インドネシア東部に位置するマルク州では,8世紀頃より,一年生作物や多年生作物,森林作物を組み合わせて栽培するdusungと呼ばれるアグロフォレストリーシステムが存在してきた。他地域と異なる特徴として,換金用の香辛料(チョウジ,ニクズクなど)だけでなく,自給用の果樹(ドリアン,マンゴスチン,パンノキなど)およびヤシ類(サゴヤシ,サトウヤシ,ココヤシなど)やイモ類などが混栽されてきたことが挙げられる(Matinahoru,2014; Girsang, et.al, 2023)。市場経済と自給経済が長期間安定的に併存されてきた農業システムであり,世界的にみても稀有な形態であると言える。

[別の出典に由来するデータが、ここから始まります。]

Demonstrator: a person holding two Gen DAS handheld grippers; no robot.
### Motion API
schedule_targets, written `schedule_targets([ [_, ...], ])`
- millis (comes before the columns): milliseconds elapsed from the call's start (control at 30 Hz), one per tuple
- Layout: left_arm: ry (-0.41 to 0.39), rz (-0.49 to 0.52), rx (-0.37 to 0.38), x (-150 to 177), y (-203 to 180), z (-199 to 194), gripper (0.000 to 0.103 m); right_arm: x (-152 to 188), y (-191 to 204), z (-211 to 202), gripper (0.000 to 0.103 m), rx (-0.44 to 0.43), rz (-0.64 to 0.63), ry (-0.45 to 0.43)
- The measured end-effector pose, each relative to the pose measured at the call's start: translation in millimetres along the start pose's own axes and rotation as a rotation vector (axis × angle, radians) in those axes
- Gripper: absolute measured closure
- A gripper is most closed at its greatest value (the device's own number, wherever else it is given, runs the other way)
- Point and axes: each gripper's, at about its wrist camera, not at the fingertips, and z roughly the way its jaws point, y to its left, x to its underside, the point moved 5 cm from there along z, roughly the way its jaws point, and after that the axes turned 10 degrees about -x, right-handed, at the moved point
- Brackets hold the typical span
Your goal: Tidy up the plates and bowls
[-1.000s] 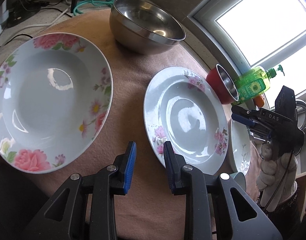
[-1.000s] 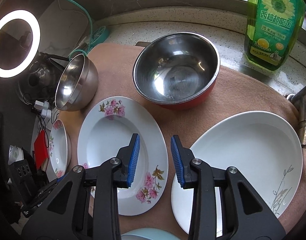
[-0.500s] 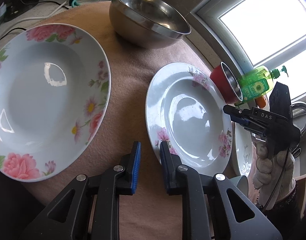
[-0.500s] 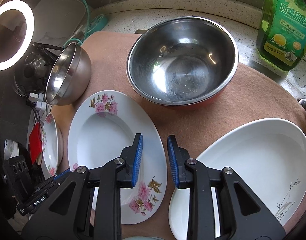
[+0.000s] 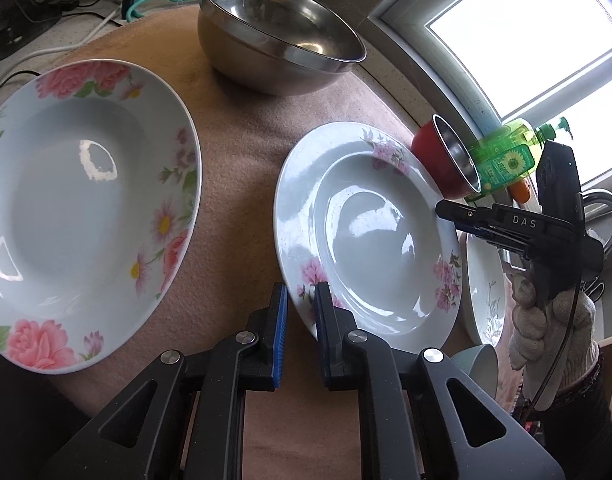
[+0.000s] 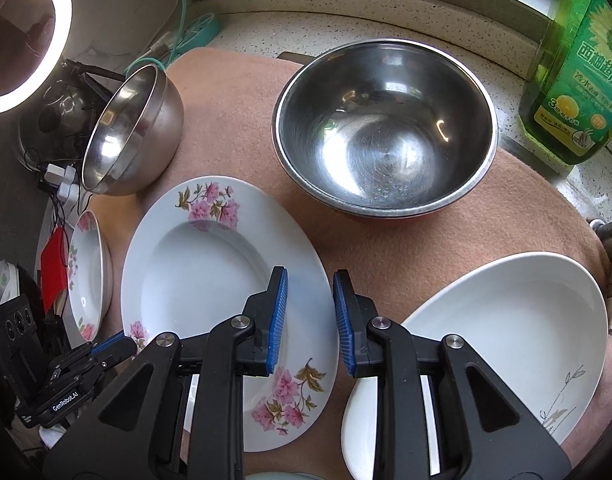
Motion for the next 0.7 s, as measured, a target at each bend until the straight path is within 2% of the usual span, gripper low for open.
schedule_targets([
  [433, -0.015, -0.041, -0.038, 12.8, 12.0, -7.6, 0.091, 19.5, 27.1, 12.3, 0.078, 0.019, -0.071, 0.083],
  [700, -0.008, -0.060, -0.039, 25.9, 16.2, -10.7, 0.091, 14.6, 33.9, 16.0, 0.077, 0.027, -0.103, 0.097],
])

しかしながら,dusungに関する研究は管見の限り少なく,特にdusung内ではどのような意図で作物が植えられ,管理・育成されているかについては明らかとなっていない。農業・農村地理学の分野では,伝統的に農地の分布状況を示す大縮尺の地図が作成・分析されてきたが,同様の手法が有効であると考えられる。また,作物の分布と標高や傾斜など地形との関係も分析する必要がある。しかし,インドネシア国内全域を網羅している地形図の縮尺は25万分の1であり,またDEMの空間分解能も10m程度であるため,dusung内の微細な地形の把握は困難である。そこで本発表では,dusungの実態把握に向けた作物データベースと地形モデルの作成について検討することを目的とした。

2.研究対象地域の概要

研究対象とした集落は,マルク州の主要島であるアンボン島の南西に位置するA村である。中心都市であるアンボン市から自動車で約1時間強ほど離れており,人口は約5,000人(2021年),主な宗教はキリスト教である。本発表で分析したdusungは,村の一般的な世帯(X氏)が所有しているものであり,集落からは徒歩で90分ほどかかる山間部に位置している。

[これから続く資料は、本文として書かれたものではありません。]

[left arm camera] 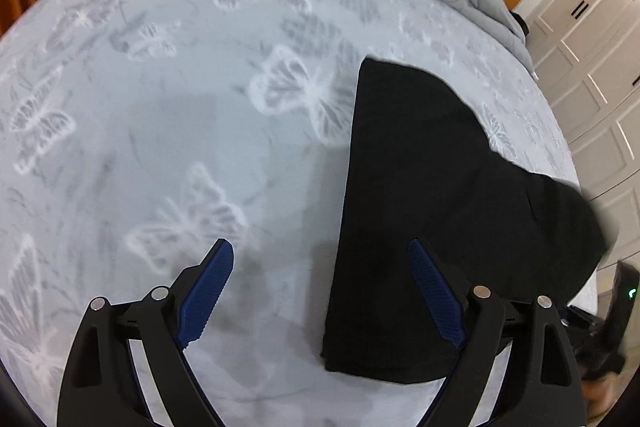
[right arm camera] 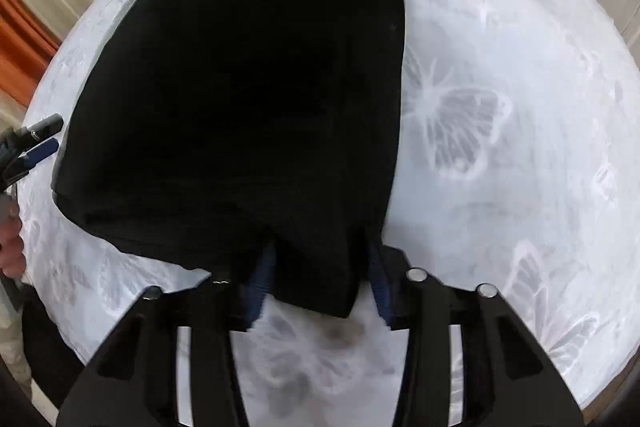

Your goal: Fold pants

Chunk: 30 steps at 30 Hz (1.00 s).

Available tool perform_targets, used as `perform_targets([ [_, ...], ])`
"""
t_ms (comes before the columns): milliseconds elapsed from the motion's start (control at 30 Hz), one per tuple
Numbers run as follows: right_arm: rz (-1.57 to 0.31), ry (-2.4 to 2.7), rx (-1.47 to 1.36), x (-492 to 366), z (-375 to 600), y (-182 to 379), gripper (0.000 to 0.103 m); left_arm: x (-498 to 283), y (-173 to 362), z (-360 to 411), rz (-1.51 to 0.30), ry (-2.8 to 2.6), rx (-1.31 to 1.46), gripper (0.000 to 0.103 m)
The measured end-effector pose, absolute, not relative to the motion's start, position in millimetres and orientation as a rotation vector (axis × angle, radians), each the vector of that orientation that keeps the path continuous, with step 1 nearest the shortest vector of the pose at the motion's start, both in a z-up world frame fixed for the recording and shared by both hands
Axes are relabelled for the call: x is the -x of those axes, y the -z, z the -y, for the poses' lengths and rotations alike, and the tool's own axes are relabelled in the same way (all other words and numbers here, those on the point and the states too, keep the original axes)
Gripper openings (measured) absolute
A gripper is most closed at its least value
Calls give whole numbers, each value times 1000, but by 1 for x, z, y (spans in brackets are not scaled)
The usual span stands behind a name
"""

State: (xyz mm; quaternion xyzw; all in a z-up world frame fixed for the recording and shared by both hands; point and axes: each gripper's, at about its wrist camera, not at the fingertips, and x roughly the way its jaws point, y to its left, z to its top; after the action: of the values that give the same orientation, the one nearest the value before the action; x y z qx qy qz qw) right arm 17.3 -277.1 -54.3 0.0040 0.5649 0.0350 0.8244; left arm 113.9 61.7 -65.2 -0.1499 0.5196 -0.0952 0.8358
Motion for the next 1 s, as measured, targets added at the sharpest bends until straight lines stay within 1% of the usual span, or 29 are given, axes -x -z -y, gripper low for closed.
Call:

Google Earthなどの衛星写真により位置座標が特定できる作業小屋を基準として,レーザー距離測定器を用いてdusungの範囲を測量した。次に,同じく作業小屋を基準として,dusung内に植樹されている有用果樹の位置を測量した。その際には各樹木にタグを付け,樹種や樹高,胸高直径などについても測定するとともに,X氏より植えた時期や目的などについても聞き取り調査を行った。同時に,ドローンを用いて上空100~150mからの様子も記録した。

こうした調査・測定の結果をまとめ,作物(樹木)のデータベースを作成した。さらに,樹木間の相対距離および相対標高を用いて,dusungの地形モデル(DEM)を作成した。

3.結果と考察

結果を図示したものが,図1である。dusungの正射影面積は,約3,000㎡であることを測定できた。また,地形モデルは現地調査時に記録した地形スケッチとほぼ同一であり,樹木の測定による地形のモデル化に成功したと考えられる。

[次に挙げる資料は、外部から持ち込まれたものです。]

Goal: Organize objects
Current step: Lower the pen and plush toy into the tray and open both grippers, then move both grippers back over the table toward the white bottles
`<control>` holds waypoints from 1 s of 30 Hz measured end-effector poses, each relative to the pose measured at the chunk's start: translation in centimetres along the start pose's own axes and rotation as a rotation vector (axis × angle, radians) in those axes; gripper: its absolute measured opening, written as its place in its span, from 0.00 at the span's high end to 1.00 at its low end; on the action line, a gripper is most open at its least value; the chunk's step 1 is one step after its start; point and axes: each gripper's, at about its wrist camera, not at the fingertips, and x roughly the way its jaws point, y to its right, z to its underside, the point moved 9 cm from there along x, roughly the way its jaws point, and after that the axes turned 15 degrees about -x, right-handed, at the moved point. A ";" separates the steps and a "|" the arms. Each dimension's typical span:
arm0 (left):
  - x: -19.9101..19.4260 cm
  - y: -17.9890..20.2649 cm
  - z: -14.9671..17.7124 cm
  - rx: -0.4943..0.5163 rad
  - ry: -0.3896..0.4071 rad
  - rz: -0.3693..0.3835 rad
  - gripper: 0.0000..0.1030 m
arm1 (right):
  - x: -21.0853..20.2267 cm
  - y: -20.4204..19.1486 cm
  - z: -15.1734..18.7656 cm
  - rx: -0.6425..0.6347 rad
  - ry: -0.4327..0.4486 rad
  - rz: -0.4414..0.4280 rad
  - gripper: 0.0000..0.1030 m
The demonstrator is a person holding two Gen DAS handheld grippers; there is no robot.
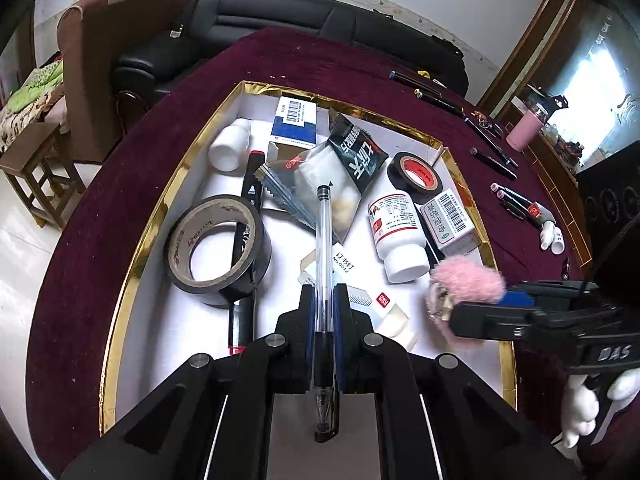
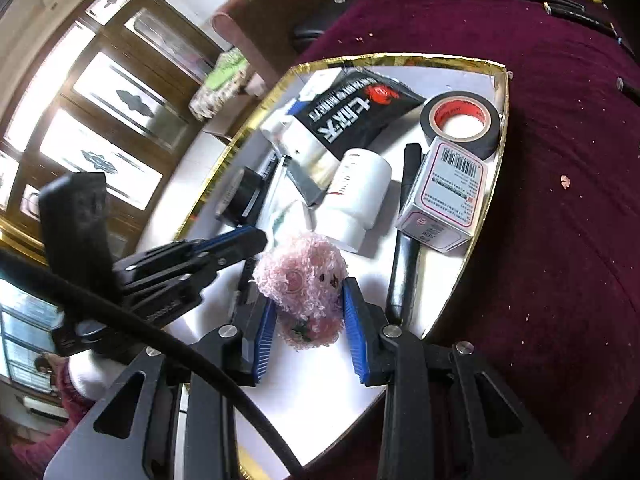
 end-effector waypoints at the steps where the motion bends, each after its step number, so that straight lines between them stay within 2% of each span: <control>1: -0.1 0.0 0.1 -0.002 0.001 0.007 0.94 | 0.0 0.1 0.0 0.004 -0.003 0.008 0.68; 4: -0.6 -0.1 0.0 -0.015 0.013 0.029 0.92 | -0.5 0.4 -0.1 0.024 0.000 0.014 0.68; 6: -1.1 0.0 -0.1 -0.018 0.027 0.034 0.84 | -0.9 0.6 -0.4 0.028 0.010 0.021 0.66; 8: -1.6 0.1 -0.3 -0.014 0.040 0.037 0.62 | -1.2 0.7 -0.6 0.033 0.019 0.023 0.65; 9: -1.9 0.1 -0.4 -0.012 0.047 0.040 0.59 | -1.8 0.8 -0.6 0.039 0.031 0.024 0.65; 15: -3.8 0.8 -0.7 -0.008 0.093 0.082 0.59 | -4.5 2.1 -1.3 0.088 0.136 0.011 0.65; 19: -4.9 2.5 -0.4 0.014 0.110 0.137 0.52 | -7.4 4.3 -0.8 0.154 0.222 -0.023 0.61; 22: -5.3 4.8 0.2 0.051 0.095 0.196 0.50 | -9.4 6.9 0.2 0.214 0.271 -0.007 0.56; 30: -4.7 12.6 2.7 0.168 0.026 0.299 0.41 | -13.3 13.4 5.0 0.386 0.323 0.046 0.56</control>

今後は,傾斜など地形条件と作物の種類,樹齢などとの関係を検討していくことが挙げられる。こうした分析結果は,dusungの管理方法や実態を定量的に評価するための基礎的情報であり,ひいては持続的なdusungの利用につながることが期待される。

本研究は,JSPS科研費21K18402による研究の一部である。

参考文献

Girsang, W., Matsuda, M. and Yamamoto, S. 2023. Dusung agroforestry systems on Ambon Island, Central Maluku, Indonesia: sustainable livelihoods, land property rights, and poverty reduction. Journal of Marine and Island Cultures, 12(3): 160-186.

Matinahoru, J. M. 2014. A review on dusun as an indigenous agroforestry system practiced in small islands. Occasional Papers, 54: 53-60.